Roger Kuntz, Interior with Figure (from Girl Against the Light series), 1966. Oil on canvas, 40 x 48 inches. Gary Lang Collection.
Even before California became a state in 1850, artists responded to the diverse views and experiences of the 840 miles of coast. Continuing its tradition of showcasing the breadth of California art, the Pasadena Museum of California Art is presenting In the Land of Sunshine: Imaging the California Coast Culture. Illustrating the evolution of the landscapes, lifestyles, and industries of the California coastline from the mid–1800s to present, the exhibition assembles approximately 90 oil, acrylic, and watercolor paintings and prints as well as magazines, posters, photographs, and other ephemera.

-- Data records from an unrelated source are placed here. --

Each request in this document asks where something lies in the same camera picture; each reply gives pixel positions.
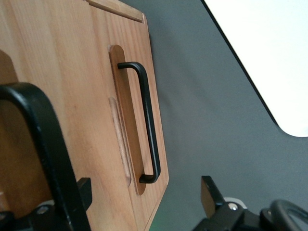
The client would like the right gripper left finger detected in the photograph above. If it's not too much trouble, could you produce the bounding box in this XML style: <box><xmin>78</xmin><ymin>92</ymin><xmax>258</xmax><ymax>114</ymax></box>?
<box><xmin>77</xmin><ymin>177</ymin><xmax>93</xmax><ymax>215</ymax></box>

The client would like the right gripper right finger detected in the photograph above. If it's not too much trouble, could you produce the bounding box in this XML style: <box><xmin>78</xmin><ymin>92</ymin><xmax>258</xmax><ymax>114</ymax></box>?
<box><xmin>200</xmin><ymin>175</ymin><xmax>227</xmax><ymax>218</ymax></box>

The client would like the black metal drawer handle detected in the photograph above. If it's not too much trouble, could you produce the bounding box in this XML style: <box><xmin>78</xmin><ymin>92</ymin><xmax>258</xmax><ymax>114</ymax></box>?
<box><xmin>117</xmin><ymin>62</ymin><xmax>161</xmax><ymax>184</ymax></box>
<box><xmin>0</xmin><ymin>82</ymin><xmax>91</xmax><ymax>231</ymax></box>

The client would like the oak wooden drawer cabinet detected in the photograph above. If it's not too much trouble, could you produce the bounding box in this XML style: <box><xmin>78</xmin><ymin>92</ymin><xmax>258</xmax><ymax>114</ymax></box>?
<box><xmin>85</xmin><ymin>0</ymin><xmax>146</xmax><ymax>23</ymax></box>

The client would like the beige plastic tray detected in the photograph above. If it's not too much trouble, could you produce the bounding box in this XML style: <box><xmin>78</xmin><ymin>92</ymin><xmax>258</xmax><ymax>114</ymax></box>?
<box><xmin>201</xmin><ymin>0</ymin><xmax>308</xmax><ymax>138</ymax></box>

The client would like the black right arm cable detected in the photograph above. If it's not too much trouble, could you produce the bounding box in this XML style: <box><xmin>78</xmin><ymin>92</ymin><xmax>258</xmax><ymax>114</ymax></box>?
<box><xmin>259</xmin><ymin>199</ymin><xmax>308</xmax><ymax>231</ymax></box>

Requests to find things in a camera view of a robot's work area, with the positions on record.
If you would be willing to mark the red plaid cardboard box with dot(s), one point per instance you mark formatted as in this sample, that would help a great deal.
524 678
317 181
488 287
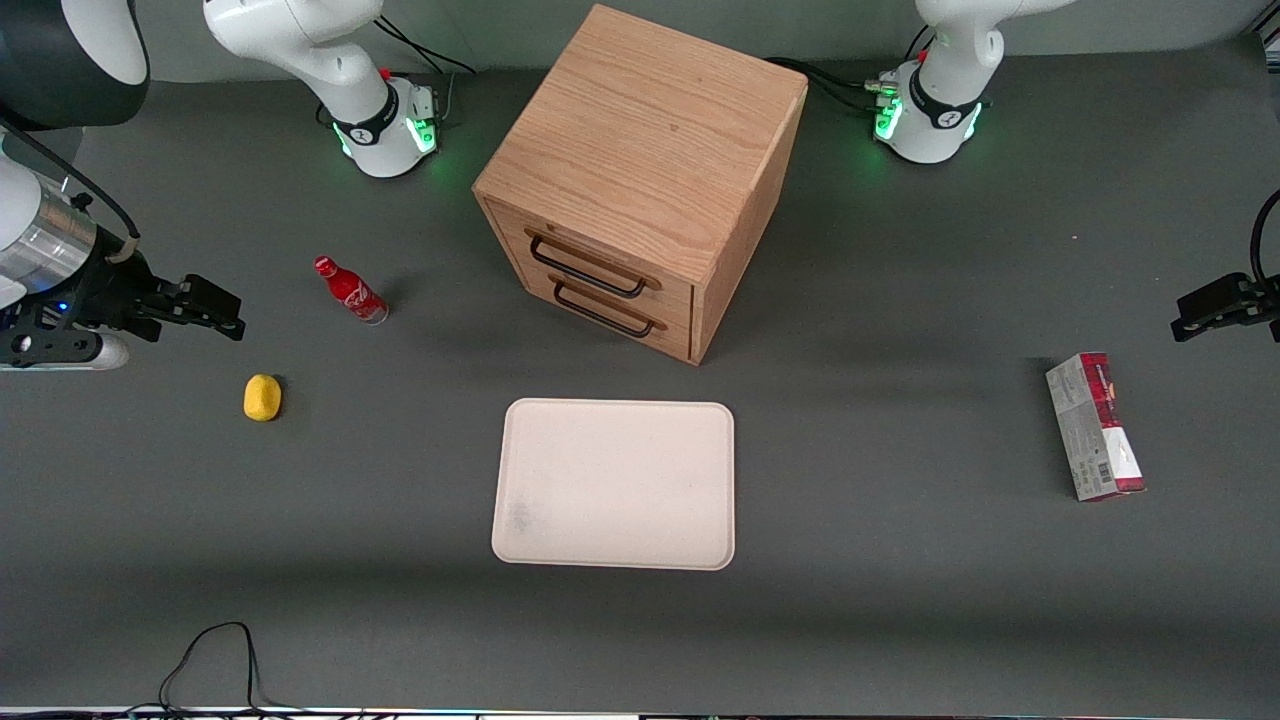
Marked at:
1095 425

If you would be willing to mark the yellow lemon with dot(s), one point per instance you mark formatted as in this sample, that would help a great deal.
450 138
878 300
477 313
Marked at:
262 398

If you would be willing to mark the red coke bottle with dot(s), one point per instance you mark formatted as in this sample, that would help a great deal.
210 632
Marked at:
352 292

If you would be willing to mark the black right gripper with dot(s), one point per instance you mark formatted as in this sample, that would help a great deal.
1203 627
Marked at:
112 287

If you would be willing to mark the wooden drawer cabinet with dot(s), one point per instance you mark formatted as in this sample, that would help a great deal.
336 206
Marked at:
650 130

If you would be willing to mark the shallow wooden drawer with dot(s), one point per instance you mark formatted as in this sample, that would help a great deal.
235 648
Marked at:
600 255

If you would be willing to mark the beige rectangular tray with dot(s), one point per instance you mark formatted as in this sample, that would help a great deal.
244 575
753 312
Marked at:
615 485

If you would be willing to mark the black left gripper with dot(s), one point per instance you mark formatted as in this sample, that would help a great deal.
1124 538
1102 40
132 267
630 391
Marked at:
1228 303

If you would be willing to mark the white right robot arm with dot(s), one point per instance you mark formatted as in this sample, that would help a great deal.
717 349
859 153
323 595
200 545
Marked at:
300 40

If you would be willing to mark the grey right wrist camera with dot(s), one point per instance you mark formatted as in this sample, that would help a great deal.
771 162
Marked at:
70 350

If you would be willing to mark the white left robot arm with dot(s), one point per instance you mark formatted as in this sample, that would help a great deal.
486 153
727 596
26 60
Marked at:
945 100

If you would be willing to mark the deep wooden drawer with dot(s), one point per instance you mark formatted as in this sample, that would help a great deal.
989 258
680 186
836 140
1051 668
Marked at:
670 338

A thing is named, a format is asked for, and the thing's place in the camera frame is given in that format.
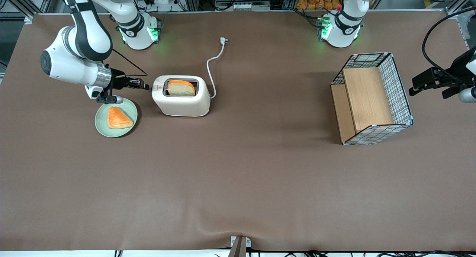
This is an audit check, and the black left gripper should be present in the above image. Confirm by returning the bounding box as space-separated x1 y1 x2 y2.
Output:
409 46 476 97

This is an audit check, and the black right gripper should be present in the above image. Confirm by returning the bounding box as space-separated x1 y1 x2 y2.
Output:
111 69 150 91

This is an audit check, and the white two-slot toaster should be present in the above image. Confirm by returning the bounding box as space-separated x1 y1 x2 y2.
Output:
150 75 211 117

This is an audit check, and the triangular orange pastry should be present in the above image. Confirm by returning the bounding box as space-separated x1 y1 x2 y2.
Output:
107 106 134 129

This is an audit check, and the toast bread slice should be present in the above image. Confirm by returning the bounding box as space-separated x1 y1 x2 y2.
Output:
167 80 196 97

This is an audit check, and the pale green round plate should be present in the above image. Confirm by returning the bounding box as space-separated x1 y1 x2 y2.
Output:
94 97 138 138

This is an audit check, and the white terminal block row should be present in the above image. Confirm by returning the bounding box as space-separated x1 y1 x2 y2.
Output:
231 3 270 11

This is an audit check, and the brown table cover cloth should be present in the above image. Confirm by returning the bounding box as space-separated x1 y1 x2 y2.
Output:
0 10 476 252

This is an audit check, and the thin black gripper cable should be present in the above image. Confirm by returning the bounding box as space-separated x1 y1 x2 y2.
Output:
111 48 148 78

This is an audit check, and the thick black gripper cable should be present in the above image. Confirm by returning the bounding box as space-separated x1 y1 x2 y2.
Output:
422 7 476 84

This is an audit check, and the wire basket with wooden boards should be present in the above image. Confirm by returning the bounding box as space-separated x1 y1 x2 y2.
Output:
330 52 414 146

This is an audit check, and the white toaster power cord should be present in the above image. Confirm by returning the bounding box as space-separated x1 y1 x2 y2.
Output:
206 37 229 99

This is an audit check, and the black base cable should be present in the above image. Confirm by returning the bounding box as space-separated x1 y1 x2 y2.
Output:
292 7 324 27

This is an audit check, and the metal table clamp bracket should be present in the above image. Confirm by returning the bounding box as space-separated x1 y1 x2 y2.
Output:
230 236 252 257

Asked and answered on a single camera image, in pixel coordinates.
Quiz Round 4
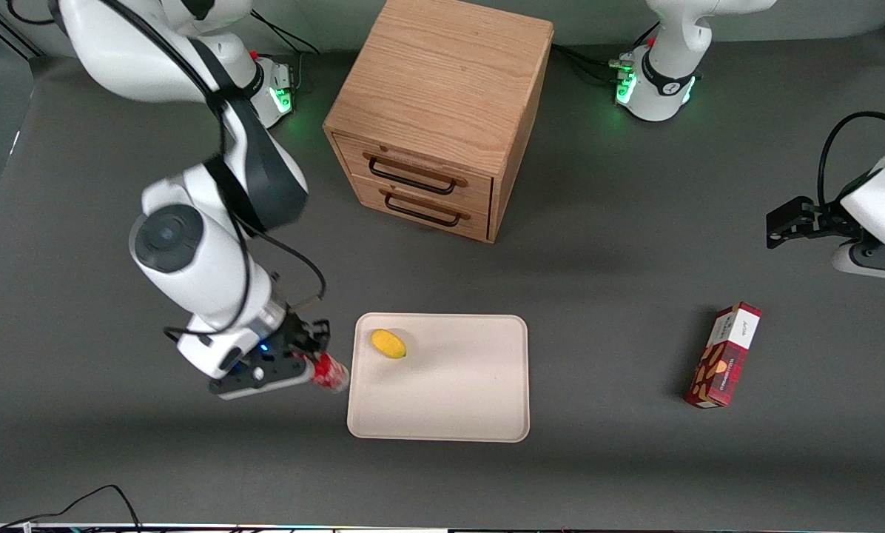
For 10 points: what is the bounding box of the black base cable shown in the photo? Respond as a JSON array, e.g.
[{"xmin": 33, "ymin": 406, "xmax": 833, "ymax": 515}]
[
  {"xmin": 250, "ymin": 15, "xmax": 322, "ymax": 91},
  {"xmin": 552, "ymin": 22, "xmax": 659, "ymax": 87}
]

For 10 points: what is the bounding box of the red coke bottle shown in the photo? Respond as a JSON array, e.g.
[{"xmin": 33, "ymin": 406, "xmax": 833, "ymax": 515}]
[{"xmin": 311, "ymin": 352, "xmax": 351, "ymax": 395}]

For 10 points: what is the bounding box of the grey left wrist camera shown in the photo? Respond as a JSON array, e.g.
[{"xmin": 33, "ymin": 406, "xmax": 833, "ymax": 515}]
[{"xmin": 830, "ymin": 241, "xmax": 885, "ymax": 284}]

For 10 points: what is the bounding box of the yellow mango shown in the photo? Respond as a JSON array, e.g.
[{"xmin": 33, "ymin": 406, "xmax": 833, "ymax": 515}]
[{"xmin": 371, "ymin": 329, "xmax": 407, "ymax": 360}]

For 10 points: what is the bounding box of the wooden drawer front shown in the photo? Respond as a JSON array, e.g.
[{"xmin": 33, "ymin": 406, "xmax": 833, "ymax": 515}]
[
  {"xmin": 352, "ymin": 175, "xmax": 492, "ymax": 244},
  {"xmin": 334, "ymin": 133, "xmax": 495, "ymax": 215}
]

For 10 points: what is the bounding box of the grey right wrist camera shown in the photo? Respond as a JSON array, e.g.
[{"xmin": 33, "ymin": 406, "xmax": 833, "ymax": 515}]
[{"xmin": 208, "ymin": 355, "xmax": 316, "ymax": 401}]

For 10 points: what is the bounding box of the black cable at table edge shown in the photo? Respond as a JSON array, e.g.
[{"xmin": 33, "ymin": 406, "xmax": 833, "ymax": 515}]
[{"xmin": 0, "ymin": 484, "xmax": 144, "ymax": 533}]

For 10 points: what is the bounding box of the beige plastic tray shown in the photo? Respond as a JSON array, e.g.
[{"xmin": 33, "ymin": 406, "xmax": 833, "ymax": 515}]
[{"xmin": 346, "ymin": 312, "xmax": 531, "ymax": 443}]

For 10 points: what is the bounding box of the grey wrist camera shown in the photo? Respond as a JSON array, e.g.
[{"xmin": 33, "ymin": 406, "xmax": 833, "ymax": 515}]
[
  {"xmin": 830, "ymin": 241, "xmax": 885, "ymax": 284},
  {"xmin": 208, "ymin": 355, "xmax": 316, "ymax": 401}
]

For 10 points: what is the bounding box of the red plaid cookie box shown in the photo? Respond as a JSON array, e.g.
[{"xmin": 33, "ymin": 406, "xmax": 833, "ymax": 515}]
[{"xmin": 684, "ymin": 301, "xmax": 763, "ymax": 409}]

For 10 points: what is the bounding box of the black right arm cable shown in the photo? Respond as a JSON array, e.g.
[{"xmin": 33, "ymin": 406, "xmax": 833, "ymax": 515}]
[{"xmin": 98, "ymin": 0, "xmax": 328, "ymax": 345}]

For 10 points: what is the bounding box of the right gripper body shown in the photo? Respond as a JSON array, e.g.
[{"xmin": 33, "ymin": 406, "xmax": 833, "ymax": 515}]
[{"xmin": 178, "ymin": 307, "xmax": 303, "ymax": 378}]

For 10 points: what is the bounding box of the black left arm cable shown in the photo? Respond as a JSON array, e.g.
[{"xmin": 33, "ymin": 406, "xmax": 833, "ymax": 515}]
[{"xmin": 818, "ymin": 111, "xmax": 885, "ymax": 209}]

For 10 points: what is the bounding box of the black drawer handle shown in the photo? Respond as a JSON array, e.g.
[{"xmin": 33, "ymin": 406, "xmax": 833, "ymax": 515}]
[
  {"xmin": 367, "ymin": 155, "xmax": 460, "ymax": 196},
  {"xmin": 383, "ymin": 190, "xmax": 463, "ymax": 228}
]

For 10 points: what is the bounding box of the wooden drawer cabinet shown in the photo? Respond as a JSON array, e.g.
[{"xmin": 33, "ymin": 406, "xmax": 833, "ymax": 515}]
[{"xmin": 323, "ymin": 0, "xmax": 554, "ymax": 244}]

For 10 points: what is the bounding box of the black right base cable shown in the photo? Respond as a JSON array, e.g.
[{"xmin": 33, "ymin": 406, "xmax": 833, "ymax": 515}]
[{"xmin": 250, "ymin": 15, "xmax": 322, "ymax": 91}]

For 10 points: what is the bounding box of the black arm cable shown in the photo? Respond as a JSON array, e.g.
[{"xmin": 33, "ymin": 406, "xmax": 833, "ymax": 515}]
[
  {"xmin": 818, "ymin": 111, "xmax": 885, "ymax": 209},
  {"xmin": 98, "ymin": 0, "xmax": 328, "ymax": 345}
]

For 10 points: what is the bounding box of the black left base cable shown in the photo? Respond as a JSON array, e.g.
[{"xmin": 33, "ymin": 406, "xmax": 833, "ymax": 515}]
[{"xmin": 552, "ymin": 22, "xmax": 659, "ymax": 87}]

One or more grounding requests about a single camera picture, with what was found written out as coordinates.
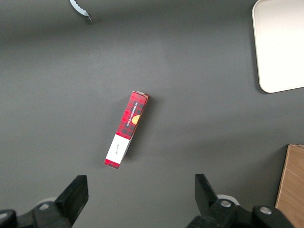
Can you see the wooden two-drawer cabinet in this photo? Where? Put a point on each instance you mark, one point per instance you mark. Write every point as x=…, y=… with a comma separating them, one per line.
x=292, y=185

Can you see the red tartan shortbread box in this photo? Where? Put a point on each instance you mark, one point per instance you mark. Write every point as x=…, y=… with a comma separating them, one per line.
x=128, y=118

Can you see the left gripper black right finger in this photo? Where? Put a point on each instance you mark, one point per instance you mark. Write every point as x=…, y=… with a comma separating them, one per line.
x=206, y=206

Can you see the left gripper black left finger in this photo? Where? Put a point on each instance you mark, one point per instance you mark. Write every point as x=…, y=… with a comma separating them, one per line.
x=69, y=204

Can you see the beige rectangular plastic tray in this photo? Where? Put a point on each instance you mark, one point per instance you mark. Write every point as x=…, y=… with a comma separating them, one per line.
x=280, y=47

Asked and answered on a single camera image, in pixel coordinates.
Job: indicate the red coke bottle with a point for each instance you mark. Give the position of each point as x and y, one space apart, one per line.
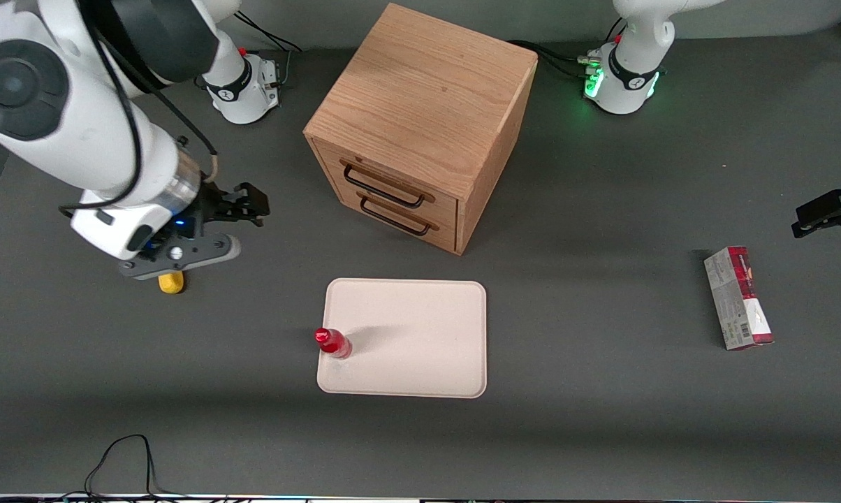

“Like the coastal communities of Newport Beach, Balboa Island, Laguna Beach, and San Francisco, Pasadena has attracted and inspired a significant number of artists, yet the creative outputs vary from sea to Seco,” says Gordon McClelland, the exhibition’s curator and an acclaimed California art historian and writer. “Pasadena is just far enough away from the shoreline that when artworks depicting and created on the Pacific Coast are viewed there, they take on a fresh, inland context and a distinct meaning.” 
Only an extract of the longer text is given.